Витя покраснел пятнами.

— Ты не понимаешь, это был опыт! — взвизгнул он. — Я искал нишу! А ты просто тупая исполнительница, сидишь на своих складах среди коробок!

— Зато мои коробки приносят доход, а твои «ниши» приносят только коллекторов, — спокойно парировал Андрей. Его бас прозвучал как гром среди ясного неба. Обычно он не вмешивался.

Галина Петровна схватилась за сердце.

— Вы… вы сговорились! Вы ненавидите его! Это нечестно, что у тебя три квартиры, а у брата ни одной! — наконец выкрикнула она главную фразу, ради которой затевался этот спектакль. — Бог велел делиться! Мы семья!

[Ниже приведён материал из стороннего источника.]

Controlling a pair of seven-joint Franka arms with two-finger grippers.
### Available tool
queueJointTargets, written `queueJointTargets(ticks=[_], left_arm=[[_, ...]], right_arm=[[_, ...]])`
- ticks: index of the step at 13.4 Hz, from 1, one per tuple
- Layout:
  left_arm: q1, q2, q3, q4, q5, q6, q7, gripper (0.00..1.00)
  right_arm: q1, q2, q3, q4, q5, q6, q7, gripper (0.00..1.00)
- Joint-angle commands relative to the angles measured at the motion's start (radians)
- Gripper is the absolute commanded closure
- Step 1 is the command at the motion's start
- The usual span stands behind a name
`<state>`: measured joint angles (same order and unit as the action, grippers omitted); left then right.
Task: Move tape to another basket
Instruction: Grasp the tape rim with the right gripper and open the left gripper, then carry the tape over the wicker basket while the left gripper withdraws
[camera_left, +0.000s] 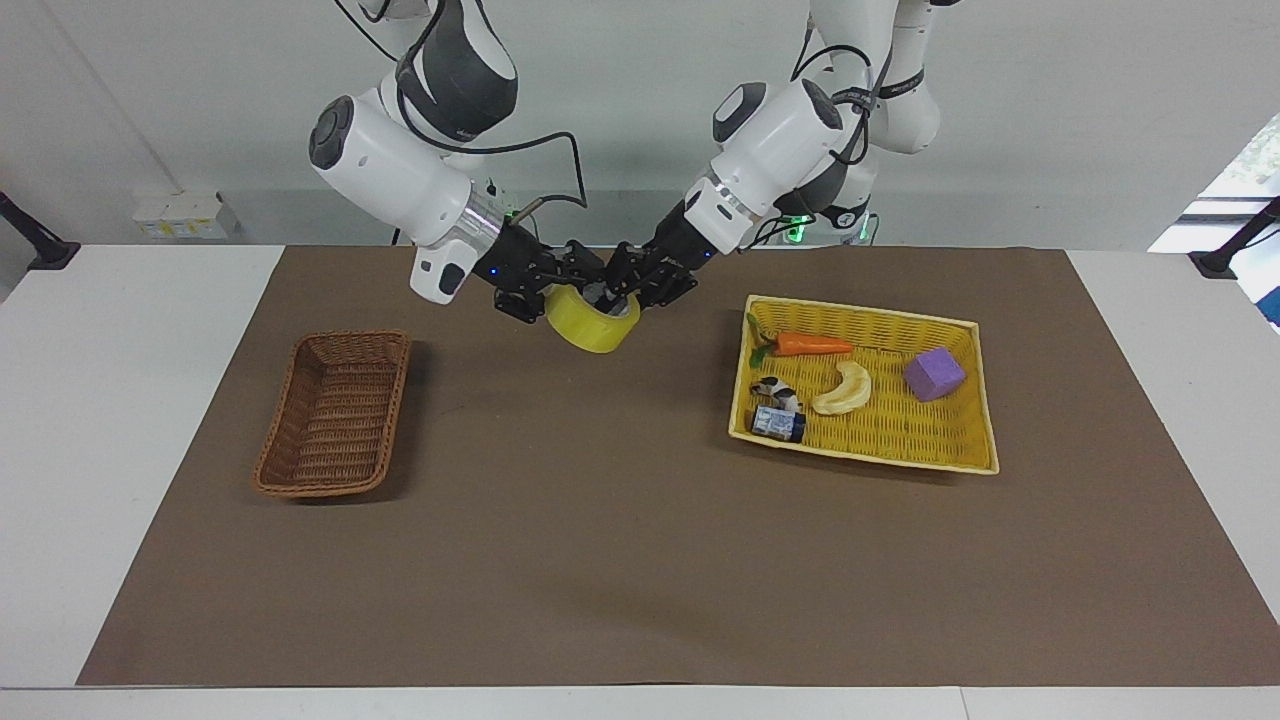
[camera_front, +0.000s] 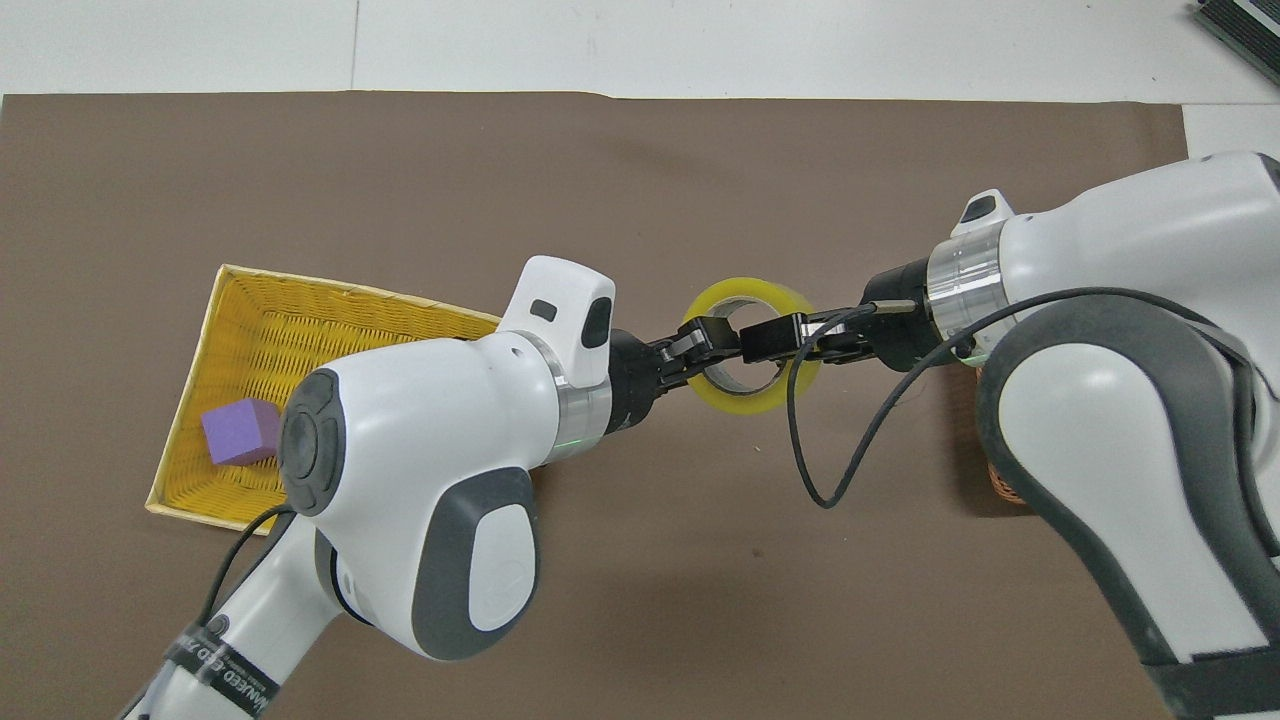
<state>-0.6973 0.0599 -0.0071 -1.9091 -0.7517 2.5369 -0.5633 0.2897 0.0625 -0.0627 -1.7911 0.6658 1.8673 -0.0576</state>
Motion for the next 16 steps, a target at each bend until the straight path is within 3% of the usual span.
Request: queueJointTargets(ticks=[1, 5, 8, 11, 16], left_arm=[[0.071, -0.057, 0.021, 0.001, 0.015, -0.117, 0.009, 0.0], [0.194, -0.058, 0.024, 0.051, 0.159, -0.331, 0.016, 0.0], [0.31, -0.045, 0.024, 0.1, 0.296, -0.488, 0.042, 0.0], [0.419, -0.049, 0.024, 0.116, 0.408, -0.564, 0.149, 0.0], [0.55, -0.057, 0.026, 0.156, 0.639, -0.658, 0.313, 0.0]], right_arm=[[-0.018, -0.001, 0.009, 0.002, 0.014, 0.009, 0.013, 1.0], [-0.087, -0.01, 0.001, 0.002, 0.017, -0.016, -0.005, 1.0], [-0.205, -0.015, 0.0, -0.004, 0.012, -0.053, -0.048, 1.0], [-0.308, -0.012, -0.002, -0.011, -0.056, -0.05, -0.053, 1.0], [-0.475, 0.075, -0.002, -0.028, -0.089, -0.02, -0.198, 1.0]])
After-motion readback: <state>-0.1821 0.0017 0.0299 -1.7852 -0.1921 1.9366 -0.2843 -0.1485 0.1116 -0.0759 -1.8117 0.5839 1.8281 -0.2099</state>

— Семья, — кивнула Ольга. — Семья — это когда люди поддерживают друг друга, а не паразитируют. Витя здоровый лось. Руки есть, ноги есть. Пусть идет работать. У меня на складе комплектовщики нужны. Зарплата семьдесят тысяч, график сменный.

Витя фыркнул:
— Я? Коробки таскать? Ты меня за кого держишь? Я менеджер, у меня высшее образование!

— У тебя диплом социолога, который ты купил в переходе, и три года стажа лежания на диване, — припечатала Ольга.

— Вон! — Галина Петровна указала на дверь. — Вон из моего дома! Жмоты! Куркули! Чтоб вам эти квартиры поперек горла встали!

Ольга и Андрей встали одновременно. Спокойно, без суеты.

— Спасибо за обед, мама, — сказала Ольга. — Винегрет был вкусный. А про квартиру забудь. И Вите передай: если он еще раз появится у моих арендаторов с требованием денег или попытается вскрыть замки, как в прошлый раз, я подам заявление в полицию. И в этот раз забирать не буду.

Следующие две недели прошли в тревожном затишье. Ольга знала, что это не конец. Мать и брат были людьми импульсивными, но упертыми, когда дело касалось халявы.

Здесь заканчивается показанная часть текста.